### Task prompt
Please copy the leading lines of the entries below exactly, concluding with the line in which "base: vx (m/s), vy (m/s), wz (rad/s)" occurs.

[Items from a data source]
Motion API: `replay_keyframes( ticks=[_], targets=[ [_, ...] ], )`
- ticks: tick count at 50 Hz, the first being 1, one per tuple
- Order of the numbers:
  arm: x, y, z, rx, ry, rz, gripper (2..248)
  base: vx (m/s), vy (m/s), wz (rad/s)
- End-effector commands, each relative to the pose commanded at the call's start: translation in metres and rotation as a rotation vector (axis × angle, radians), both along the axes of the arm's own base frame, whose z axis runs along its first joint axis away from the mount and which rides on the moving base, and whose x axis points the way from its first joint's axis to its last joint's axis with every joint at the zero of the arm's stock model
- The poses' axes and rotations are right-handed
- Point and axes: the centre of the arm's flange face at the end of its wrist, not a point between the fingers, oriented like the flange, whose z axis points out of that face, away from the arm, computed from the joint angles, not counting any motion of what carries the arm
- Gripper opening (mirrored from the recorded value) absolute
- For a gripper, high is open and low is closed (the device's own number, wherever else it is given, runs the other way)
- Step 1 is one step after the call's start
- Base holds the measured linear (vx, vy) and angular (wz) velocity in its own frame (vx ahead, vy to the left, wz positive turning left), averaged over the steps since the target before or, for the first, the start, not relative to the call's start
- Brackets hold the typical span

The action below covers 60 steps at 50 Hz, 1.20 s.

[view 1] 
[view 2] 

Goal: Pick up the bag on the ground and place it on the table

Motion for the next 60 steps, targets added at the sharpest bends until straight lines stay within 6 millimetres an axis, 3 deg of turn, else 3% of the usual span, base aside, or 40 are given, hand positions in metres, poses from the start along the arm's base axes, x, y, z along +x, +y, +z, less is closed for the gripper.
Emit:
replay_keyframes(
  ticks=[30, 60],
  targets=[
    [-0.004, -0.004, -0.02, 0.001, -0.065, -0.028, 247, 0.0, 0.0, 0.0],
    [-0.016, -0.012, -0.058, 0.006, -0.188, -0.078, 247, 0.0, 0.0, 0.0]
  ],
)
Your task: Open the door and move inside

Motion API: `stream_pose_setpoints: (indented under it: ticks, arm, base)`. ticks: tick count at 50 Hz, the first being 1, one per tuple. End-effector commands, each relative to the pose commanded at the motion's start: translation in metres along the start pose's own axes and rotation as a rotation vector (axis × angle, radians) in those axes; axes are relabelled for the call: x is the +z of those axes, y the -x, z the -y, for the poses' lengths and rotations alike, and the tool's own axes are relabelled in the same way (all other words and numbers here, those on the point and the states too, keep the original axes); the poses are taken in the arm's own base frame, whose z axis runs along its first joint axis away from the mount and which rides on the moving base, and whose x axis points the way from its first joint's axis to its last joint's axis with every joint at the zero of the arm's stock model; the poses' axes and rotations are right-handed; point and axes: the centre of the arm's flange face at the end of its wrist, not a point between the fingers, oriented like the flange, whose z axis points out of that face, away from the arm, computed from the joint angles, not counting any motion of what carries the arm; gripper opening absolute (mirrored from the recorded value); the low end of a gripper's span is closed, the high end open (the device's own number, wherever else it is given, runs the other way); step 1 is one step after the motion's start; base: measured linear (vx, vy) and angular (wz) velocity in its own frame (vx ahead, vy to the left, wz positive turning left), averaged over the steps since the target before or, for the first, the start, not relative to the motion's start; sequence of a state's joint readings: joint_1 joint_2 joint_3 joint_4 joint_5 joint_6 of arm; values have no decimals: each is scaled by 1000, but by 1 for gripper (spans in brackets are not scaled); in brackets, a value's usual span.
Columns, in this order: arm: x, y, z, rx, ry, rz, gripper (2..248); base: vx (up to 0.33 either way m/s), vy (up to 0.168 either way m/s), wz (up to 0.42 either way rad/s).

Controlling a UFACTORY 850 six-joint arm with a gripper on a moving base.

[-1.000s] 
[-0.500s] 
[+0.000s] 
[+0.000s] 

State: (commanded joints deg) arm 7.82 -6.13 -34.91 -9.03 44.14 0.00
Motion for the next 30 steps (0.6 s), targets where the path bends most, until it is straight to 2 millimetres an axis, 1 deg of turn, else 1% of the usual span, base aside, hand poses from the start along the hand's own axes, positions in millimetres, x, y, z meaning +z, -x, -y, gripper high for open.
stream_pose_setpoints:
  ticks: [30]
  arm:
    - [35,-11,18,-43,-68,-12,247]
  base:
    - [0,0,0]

### Result of the exercise
Motion API: `replay_keyframes( ticks=[_], targets=[ [_, ...] ], )`
- ticks: tick count at 50 Hz, the first being 1, one per tuple
- Order of the numbers:
  arm: x, y, z, rx, ry, rz, gripper (2..248)
  base: vx (m/s), vy (m/s), wz (rad/s)

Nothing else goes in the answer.